- Outfielder
- Born: December 4, 1967 (age 58) Los Angeles, California
- Batted: LeftThrew: Left

MLB debut
- April 8, 1993, for the San Diego Padres

Last MLB appearance
- May 22, 1993, for the San Diego Padres

MLB statistics
- Batting average: .222
- Home runs: 0
- Runs batted in: 2
- Stats at Baseball Reference

Teams
- San Diego Padres (1993);

= Darrell Sherman =

American baseball player (born 1967)

Darrell Edward Sherman (born December 4, 1967) is an American former professional baseball outfielder.

Sherman graduated from Lynwood High School in California and began his college baseball career at Cerritos College. The team had a record of 84–11 in his two years at the school. In 1988, he set school records in runs scored, walks, times on base and stolen bases. Sherman chose to continue his college baseball career at Long Beach State after reneging on a commitment to play at Cal State Fullerton. In 1989, Sherman helped lead the Dirtbags to the College World Series.

Sherman was selected by the San Diego Padres in the sixth round of the 1989 Major League Baseball draft. In December 1991, Sherman was selected by the Baltimore Orioles in the Rule 5 draft. Sherman was expected to compete for Baltimore's leadoff spot or a fifth outfielder role but was ultimately returned to the Padres before the start of the 1992 season.

Sherman spent the subsequent year in the minors and was promoted to San Diego's 40-man roster for the first time in the November following the 1992 season.

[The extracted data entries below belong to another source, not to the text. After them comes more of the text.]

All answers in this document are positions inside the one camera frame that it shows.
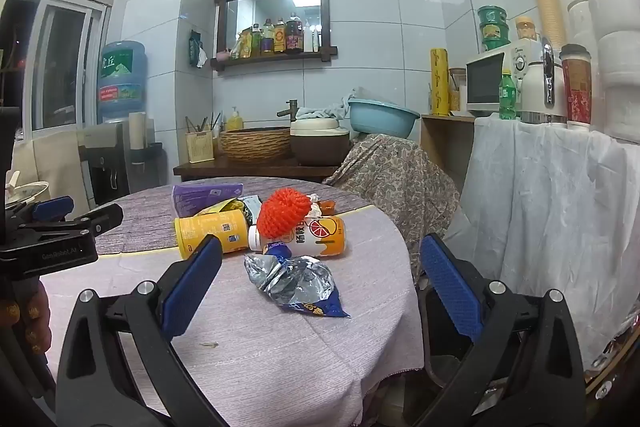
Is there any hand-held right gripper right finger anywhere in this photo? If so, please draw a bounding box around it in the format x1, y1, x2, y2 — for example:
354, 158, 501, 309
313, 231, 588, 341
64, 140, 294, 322
417, 233, 587, 427

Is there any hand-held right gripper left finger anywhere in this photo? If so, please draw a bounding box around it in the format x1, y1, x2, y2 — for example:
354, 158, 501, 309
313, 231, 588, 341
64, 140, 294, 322
55, 234, 231, 427

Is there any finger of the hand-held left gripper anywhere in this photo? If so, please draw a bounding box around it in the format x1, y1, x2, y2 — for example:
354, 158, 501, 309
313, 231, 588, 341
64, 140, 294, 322
20, 196, 76, 224
50, 203, 124, 240

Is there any silver blue snack bag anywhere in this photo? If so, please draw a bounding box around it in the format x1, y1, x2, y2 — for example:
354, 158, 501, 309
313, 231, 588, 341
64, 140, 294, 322
243, 241, 351, 319

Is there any white bottle orange label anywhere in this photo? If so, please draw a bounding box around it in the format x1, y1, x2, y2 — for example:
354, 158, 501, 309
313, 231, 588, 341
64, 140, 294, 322
248, 216, 347, 257

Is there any person's left hand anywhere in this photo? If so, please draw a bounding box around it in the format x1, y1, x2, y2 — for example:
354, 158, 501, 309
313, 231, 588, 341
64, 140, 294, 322
0, 279, 53, 355

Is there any purple tablecloth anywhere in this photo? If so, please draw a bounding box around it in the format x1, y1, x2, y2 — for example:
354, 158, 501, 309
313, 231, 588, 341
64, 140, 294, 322
92, 177, 373, 255

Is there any water dispenser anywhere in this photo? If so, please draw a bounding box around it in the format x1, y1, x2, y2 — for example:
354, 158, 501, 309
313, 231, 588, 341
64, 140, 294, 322
77, 112, 168, 208

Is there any pink tablecloth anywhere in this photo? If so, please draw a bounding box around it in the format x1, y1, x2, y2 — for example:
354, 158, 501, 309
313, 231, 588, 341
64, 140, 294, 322
37, 204, 426, 427

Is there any white cup tube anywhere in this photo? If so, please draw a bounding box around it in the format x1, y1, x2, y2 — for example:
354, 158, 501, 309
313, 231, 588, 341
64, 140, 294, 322
128, 111, 146, 164

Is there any purple packet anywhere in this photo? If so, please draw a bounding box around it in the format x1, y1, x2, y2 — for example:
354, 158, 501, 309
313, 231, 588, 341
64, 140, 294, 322
172, 183, 243, 218

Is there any paisley cloth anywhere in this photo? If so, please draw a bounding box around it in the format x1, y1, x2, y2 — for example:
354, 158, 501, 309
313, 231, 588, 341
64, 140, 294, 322
322, 133, 461, 283

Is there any chopstick holder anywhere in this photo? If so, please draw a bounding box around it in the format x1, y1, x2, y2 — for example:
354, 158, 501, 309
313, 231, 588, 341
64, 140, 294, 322
185, 111, 223, 164

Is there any white cloth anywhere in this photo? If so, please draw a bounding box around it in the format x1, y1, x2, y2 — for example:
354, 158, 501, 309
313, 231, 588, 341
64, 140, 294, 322
442, 116, 640, 373

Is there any wooden counter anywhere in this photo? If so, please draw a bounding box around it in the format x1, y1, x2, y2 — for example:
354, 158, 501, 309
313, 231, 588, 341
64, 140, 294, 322
173, 154, 346, 182

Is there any wooden cabinet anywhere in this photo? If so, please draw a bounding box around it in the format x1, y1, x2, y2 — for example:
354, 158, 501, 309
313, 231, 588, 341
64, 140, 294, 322
420, 113, 478, 195

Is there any blue water jug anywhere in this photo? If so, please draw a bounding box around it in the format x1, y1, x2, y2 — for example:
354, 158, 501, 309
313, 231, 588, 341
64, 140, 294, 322
96, 41, 149, 124

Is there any window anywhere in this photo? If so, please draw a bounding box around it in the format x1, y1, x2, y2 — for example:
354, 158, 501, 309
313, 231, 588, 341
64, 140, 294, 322
0, 0, 113, 142

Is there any woven basket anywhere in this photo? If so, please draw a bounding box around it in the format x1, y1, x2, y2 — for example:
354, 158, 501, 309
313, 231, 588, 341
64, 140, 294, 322
219, 127, 292, 164

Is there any shiny foil packaging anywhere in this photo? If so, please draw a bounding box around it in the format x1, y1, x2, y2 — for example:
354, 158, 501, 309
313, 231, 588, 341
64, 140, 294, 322
595, 302, 640, 388

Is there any blue plastic basin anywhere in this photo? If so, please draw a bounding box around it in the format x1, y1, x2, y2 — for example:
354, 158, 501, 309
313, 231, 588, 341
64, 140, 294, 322
347, 98, 421, 138

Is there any brown pot white lid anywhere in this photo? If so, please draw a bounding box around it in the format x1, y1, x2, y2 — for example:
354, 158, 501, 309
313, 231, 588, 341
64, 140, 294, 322
289, 118, 351, 166

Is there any glass utensil jar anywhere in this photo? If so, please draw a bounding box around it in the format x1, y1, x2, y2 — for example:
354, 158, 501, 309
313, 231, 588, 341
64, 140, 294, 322
448, 67, 468, 112

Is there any green soda bottle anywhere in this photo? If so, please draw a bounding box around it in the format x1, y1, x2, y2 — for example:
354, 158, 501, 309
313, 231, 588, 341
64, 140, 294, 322
498, 68, 518, 120

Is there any yellow roll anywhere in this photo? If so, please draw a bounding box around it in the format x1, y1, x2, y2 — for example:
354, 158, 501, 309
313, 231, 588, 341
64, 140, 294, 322
430, 48, 451, 116

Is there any white microwave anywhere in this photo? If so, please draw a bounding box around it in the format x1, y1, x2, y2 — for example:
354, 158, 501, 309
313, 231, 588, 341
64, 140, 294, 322
465, 42, 543, 118

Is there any white kettle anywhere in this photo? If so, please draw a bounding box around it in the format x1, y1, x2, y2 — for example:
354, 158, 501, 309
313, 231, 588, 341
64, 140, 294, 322
520, 36, 569, 125

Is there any light blue towel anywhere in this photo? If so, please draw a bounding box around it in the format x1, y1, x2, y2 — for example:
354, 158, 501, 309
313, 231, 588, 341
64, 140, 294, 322
296, 89, 358, 122

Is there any red paper cup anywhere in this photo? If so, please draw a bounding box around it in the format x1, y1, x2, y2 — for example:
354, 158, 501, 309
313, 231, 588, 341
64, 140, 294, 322
559, 43, 593, 125

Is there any green instant noodle cup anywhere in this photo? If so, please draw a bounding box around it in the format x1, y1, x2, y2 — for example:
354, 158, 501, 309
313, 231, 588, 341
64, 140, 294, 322
477, 5, 510, 28
479, 23, 511, 52

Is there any row of bottles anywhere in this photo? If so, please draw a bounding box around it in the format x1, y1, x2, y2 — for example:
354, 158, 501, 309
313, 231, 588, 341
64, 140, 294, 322
229, 13, 321, 59

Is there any beige lidded container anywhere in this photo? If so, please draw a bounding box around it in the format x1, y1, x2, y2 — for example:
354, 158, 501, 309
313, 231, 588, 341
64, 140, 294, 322
515, 16, 538, 42

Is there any wooden framed mirror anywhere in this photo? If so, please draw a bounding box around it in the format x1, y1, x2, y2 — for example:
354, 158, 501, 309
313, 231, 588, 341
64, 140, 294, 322
215, 0, 337, 54

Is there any stack of white bowls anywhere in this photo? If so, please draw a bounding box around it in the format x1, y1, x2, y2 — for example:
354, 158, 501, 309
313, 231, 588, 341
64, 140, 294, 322
567, 0, 640, 142

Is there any wall tissue holder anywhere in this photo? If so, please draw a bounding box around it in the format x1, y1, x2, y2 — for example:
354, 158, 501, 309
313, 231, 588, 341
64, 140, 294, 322
187, 28, 208, 68

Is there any wooden wall shelf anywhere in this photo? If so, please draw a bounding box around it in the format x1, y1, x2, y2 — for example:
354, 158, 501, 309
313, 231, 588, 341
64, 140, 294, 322
210, 47, 339, 72

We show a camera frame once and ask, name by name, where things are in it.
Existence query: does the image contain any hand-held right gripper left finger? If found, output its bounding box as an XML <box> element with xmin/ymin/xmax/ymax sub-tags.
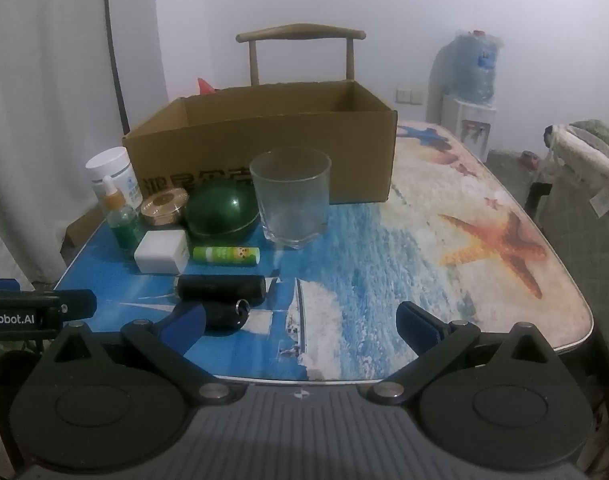
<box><xmin>52</xmin><ymin>302</ymin><xmax>234</xmax><ymax>405</ymax></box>

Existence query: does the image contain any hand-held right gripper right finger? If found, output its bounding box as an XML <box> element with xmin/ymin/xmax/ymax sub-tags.
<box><xmin>368</xmin><ymin>301</ymin><xmax>556</xmax><ymax>406</ymax></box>

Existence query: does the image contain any small black curved object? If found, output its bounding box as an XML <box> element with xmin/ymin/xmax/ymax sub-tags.
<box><xmin>203</xmin><ymin>299</ymin><xmax>251</xmax><ymax>332</ymax></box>

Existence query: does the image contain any white charger plug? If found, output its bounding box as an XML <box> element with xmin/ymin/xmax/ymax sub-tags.
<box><xmin>134</xmin><ymin>229</ymin><xmax>190</xmax><ymax>276</ymax></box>

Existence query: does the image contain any green lip balm tube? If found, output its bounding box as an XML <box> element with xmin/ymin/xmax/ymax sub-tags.
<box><xmin>192</xmin><ymin>245</ymin><xmax>261</xmax><ymax>266</ymax></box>

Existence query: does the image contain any dark green round jar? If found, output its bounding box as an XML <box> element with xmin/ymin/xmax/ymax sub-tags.
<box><xmin>184</xmin><ymin>180</ymin><xmax>261</xmax><ymax>241</ymax></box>

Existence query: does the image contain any gold lidded round jar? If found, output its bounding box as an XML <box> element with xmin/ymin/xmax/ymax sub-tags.
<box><xmin>140</xmin><ymin>187</ymin><xmax>190</xmax><ymax>226</ymax></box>

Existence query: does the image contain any white lidded plastic bottle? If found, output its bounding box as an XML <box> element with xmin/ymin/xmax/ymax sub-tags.
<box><xmin>85</xmin><ymin>146</ymin><xmax>143</xmax><ymax>213</ymax></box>

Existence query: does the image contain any clear drinking glass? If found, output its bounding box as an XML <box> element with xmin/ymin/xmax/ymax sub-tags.
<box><xmin>250</xmin><ymin>147</ymin><xmax>332</xmax><ymax>251</ymax></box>

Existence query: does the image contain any black cylinder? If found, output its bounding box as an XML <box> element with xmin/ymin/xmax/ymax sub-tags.
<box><xmin>176</xmin><ymin>274</ymin><xmax>266</xmax><ymax>307</ymax></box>

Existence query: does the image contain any small brown cardboard box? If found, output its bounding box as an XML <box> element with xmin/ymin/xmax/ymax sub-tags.
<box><xmin>64</xmin><ymin>207</ymin><xmax>104</xmax><ymax>258</ymax></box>

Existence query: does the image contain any green dropper bottle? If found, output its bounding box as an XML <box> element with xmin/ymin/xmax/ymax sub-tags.
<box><xmin>103</xmin><ymin>175</ymin><xmax>140</xmax><ymax>252</ymax></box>

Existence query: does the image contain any white curtain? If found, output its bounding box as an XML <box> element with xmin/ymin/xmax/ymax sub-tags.
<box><xmin>0</xmin><ymin>0</ymin><xmax>171</xmax><ymax>288</ymax></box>

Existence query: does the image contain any covered armchair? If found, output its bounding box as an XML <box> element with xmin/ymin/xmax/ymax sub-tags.
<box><xmin>523</xmin><ymin>118</ymin><xmax>609</xmax><ymax>343</ymax></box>

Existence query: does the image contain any white water dispenser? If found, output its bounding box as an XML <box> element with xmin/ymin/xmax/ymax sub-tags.
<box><xmin>441</xmin><ymin>94</ymin><xmax>498</xmax><ymax>162</ymax></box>

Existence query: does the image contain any blue water bottle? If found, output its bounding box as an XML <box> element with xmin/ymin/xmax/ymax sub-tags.
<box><xmin>435</xmin><ymin>29</ymin><xmax>506</xmax><ymax>107</ymax></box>

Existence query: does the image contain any wooden chair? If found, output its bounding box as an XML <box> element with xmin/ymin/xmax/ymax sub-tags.
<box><xmin>235</xmin><ymin>23</ymin><xmax>367</xmax><ymax>87</ymax></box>

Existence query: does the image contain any black cable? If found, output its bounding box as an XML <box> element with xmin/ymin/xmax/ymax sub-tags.
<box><xmin>103</xmin><ymin>0</ymin><xmax>134</xmax><ymax>137</ymax></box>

He made his Major League debut on April 8, 1993 against the Pittsburgh Pirates at Three Rivers Stadium. He entered the game in the sixth inning as a pinch hitter for Roger Mason and hit a double off of Bob Walk. Sherman would go on to play in 37 of the team's first 42 games of the season. He played in his 37th and final Major League game on May 22, 1993.

He continued to play professionally until , spending the last seven seasons of his career in the Mexican League.

Prior to the 2008 season, Sherman was named the hitting coach of the Eugene Emeralds. He has also served as a coach for Long Beach Wilson High School and the Tomateros de Culiacán and at Cerritos College.